Thursday, March 23, 2023

Becoming Kin

Anyone else reading this one?  Or want to read/listen to it with me?

I pulled Patty Krawec’s Becoming Kin: An Indigenous Call to Unforgetting the Past and Reimagining Our Future off the shelf at Chequamegon Books a few weeks ago and then downloaded the audiobook so I could listen on my commute to work.  

Here are a few quotes:

“Historian Roxanne Dunbar-Ortiz talks about the process of 'unforgetting.' The divisions between us are only possible because we have forgotten our history, forgotten our creation stories. Forgotten how to articulate the knowledge that is held in unspoken ways. Unforgetting is the process of reclaiming that knowledge—of moving these truths that our society holds silently out to where we can articulate them and examine them. Then we can see if they really are a center worth revolving around, worth the emotional response they engender” (18).

“Those who are part of the society that created the problem become the ones who think they can solve it.  So we must move from recognizing the fact of our relationship to actually existing together in reciprocal relationships….Rather than cutting off our roots because we are ashamed or afraid of what we will find, we can learn our history.  We can reimagine the relationships we have inherited, and we can take up our responsibilities to each other” (19).

“Settlers and migrants and the forcibly displanted get worried when Native people start talking about Land Back. What about their house? Where will they go? Unable to imagine any scenario other than what settler colonialism unleased on us, people assume that Land Back means evictions, relocations, and eliminations. In some cases, that might be appropriate... And although we are often, and I think reasonably, looking for change in ownership, at its core, Land Back means profoundly changing our relationship with land.”

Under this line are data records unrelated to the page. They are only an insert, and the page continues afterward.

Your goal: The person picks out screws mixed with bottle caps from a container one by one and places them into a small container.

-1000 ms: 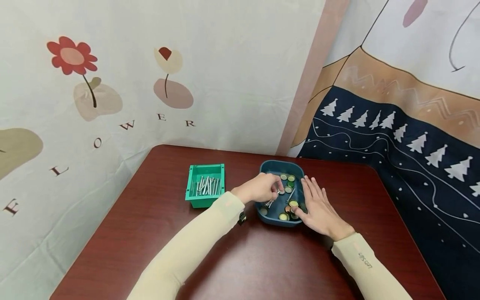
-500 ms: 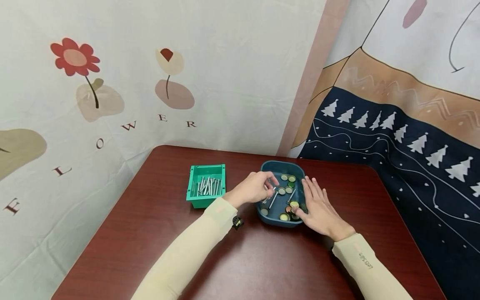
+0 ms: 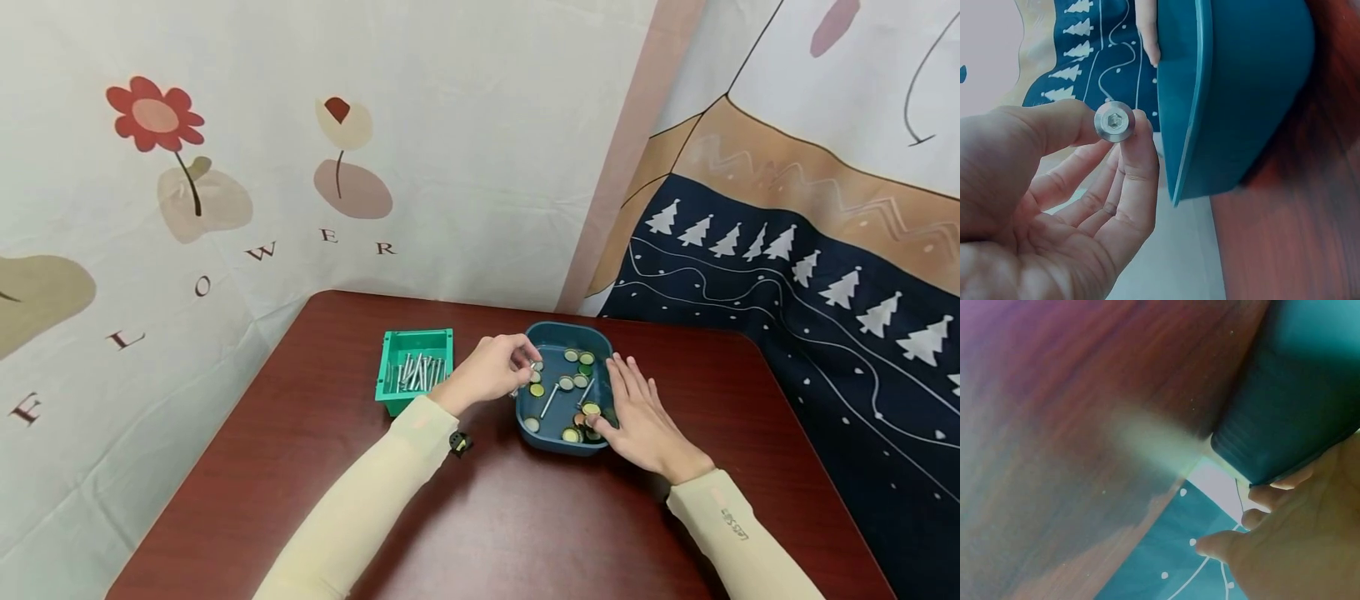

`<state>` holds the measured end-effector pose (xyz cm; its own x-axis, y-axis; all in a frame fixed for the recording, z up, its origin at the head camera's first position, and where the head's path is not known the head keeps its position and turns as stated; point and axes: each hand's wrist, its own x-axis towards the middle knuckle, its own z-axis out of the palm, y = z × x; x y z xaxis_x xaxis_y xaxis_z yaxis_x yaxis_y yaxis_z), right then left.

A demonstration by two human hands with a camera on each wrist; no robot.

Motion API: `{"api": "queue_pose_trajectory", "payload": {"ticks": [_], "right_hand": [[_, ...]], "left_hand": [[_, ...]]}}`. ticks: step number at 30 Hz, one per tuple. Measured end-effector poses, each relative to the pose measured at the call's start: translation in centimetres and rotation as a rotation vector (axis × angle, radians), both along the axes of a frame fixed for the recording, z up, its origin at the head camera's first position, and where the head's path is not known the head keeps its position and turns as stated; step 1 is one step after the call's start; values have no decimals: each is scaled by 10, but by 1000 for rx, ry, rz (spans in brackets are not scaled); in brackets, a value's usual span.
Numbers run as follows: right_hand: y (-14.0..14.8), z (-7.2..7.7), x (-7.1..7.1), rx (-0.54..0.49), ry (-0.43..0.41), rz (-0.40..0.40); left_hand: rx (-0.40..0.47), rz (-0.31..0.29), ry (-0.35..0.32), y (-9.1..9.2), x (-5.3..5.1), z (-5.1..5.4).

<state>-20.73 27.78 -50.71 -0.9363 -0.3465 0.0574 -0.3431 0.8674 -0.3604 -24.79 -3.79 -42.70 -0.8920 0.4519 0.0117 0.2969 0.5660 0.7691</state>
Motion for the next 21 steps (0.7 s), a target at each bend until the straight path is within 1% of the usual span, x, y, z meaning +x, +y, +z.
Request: {"api": "queue_pose_trajectory", "payload": {"ticks": [4,8,14,21], "right_hand": [[-1,1,1,-3,-3,-3],[0,3,2,1,-7,-8],[0,3,3,-6,1,-9],[-1,2,2,-6,-13,-7]], "left_hand": [[2,21,23,-11,-1,3],[-7,52,28,-21,-1,5],[-2,85,35,-37,-2,7],[-18,125,18,-56,1,9]]}}
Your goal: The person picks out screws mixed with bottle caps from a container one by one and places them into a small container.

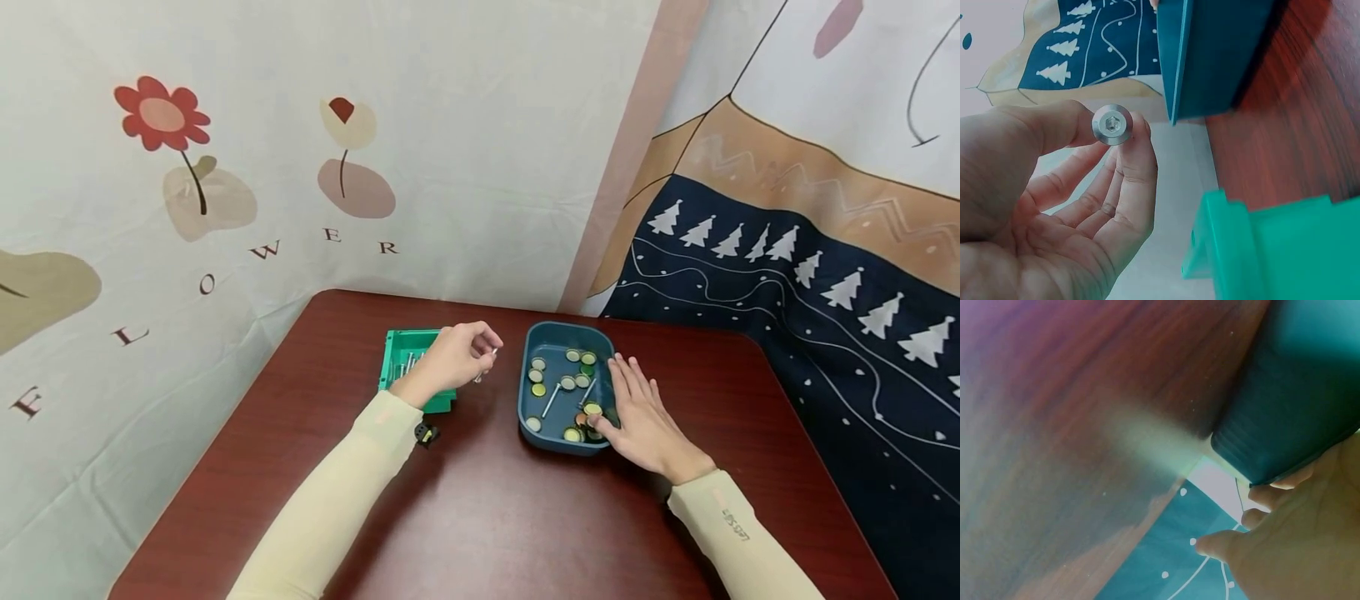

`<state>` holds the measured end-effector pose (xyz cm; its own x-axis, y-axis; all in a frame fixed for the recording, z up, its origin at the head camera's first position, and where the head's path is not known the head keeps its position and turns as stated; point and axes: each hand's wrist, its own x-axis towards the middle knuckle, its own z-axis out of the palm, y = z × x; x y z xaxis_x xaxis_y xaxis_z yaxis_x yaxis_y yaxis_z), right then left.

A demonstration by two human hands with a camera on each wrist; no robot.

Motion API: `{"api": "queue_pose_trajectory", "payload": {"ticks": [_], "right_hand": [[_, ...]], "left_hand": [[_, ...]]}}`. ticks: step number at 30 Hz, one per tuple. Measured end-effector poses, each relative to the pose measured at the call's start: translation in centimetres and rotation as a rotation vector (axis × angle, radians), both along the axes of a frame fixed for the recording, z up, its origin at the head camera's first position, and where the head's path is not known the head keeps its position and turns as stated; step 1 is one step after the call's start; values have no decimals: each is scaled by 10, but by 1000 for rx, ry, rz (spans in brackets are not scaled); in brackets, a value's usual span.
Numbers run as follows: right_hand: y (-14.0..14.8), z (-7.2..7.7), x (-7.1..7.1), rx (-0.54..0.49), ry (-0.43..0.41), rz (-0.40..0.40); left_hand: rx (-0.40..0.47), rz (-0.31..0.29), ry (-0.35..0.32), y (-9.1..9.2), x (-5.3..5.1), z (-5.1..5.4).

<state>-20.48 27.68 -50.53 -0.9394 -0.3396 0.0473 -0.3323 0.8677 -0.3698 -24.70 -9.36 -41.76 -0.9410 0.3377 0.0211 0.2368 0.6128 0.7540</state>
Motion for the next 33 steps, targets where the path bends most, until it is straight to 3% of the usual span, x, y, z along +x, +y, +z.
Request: {"api": "queue_pose_trajectory", "payload": {"ticks": [12,22,33], "right_hand": [[2,-1,1,5,22,1],[-2,1,2,7,27,5],[-2,5,0,31,-3,-3]], "left_hand": [[-31,11,19,-28,-7,3],[-110,43,69,-54,-16,-2],[-218,58,58,-74,-27,1]]}}
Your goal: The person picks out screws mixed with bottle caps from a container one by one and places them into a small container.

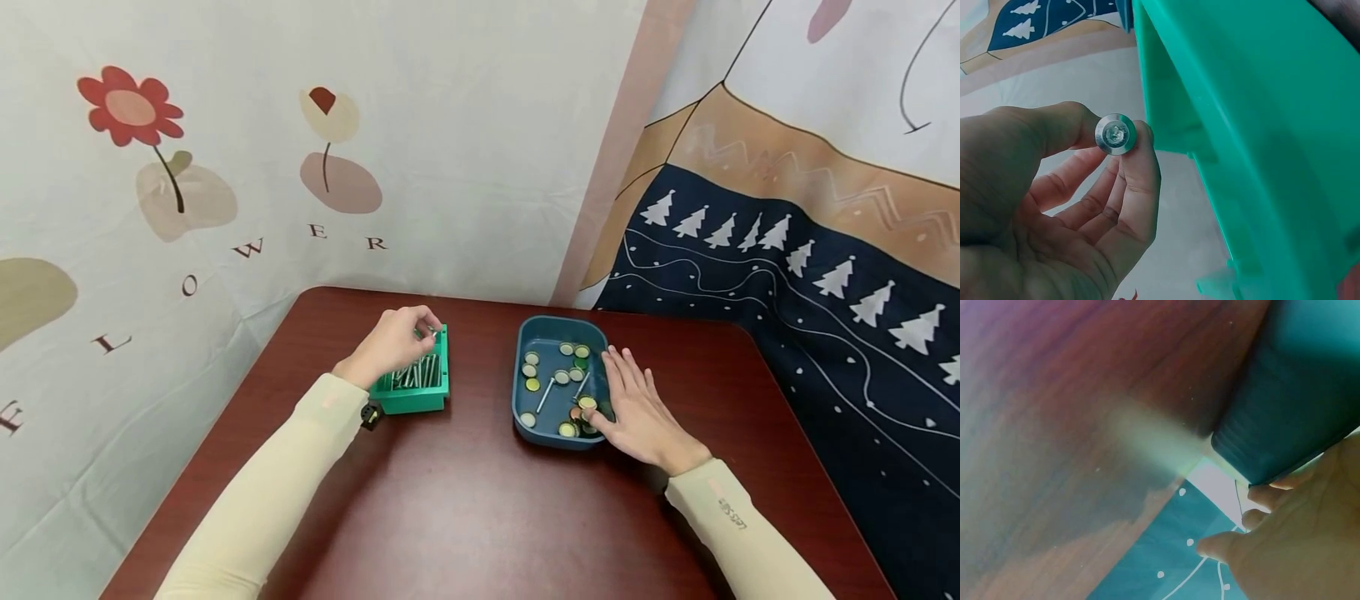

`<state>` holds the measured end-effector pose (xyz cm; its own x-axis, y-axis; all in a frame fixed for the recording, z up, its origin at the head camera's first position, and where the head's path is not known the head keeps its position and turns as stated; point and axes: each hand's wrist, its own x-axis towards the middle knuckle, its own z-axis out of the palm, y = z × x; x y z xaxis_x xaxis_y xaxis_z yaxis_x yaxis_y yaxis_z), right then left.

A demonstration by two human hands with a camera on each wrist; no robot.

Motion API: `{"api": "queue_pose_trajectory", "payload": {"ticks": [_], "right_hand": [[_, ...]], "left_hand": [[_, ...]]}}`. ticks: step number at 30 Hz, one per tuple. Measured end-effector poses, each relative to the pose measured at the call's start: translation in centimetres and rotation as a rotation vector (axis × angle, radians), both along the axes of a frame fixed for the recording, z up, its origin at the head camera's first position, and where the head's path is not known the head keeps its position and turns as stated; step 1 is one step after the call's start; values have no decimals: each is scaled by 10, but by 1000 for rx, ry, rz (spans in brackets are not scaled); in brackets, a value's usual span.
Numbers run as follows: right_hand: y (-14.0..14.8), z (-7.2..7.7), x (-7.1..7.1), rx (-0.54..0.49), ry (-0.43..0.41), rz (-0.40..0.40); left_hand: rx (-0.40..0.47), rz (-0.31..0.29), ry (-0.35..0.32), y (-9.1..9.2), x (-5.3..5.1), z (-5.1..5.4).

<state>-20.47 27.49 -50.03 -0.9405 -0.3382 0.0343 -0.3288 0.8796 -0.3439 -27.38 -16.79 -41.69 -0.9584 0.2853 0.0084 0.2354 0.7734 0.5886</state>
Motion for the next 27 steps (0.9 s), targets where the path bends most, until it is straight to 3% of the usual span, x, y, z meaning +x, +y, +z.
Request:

“'Ultimately what we inherit are relationships and our beliefs about them,' writes Aurora Levins Morales. 'We can’t alter the actions of our ancestors, but we can decide what to do with the social relations they left us.' In order to understand these relationships, we need to listen to the histories that we were not told so that we can begin to remember the things buried beneath the histories we were.”

“We are in a flood event, and we have the potential to create something new.  But first we need to swim deep down through the waters of history, and that is hard….to rebuild our relationships with land and with each other and then mobilize those relationships to create something new” (21).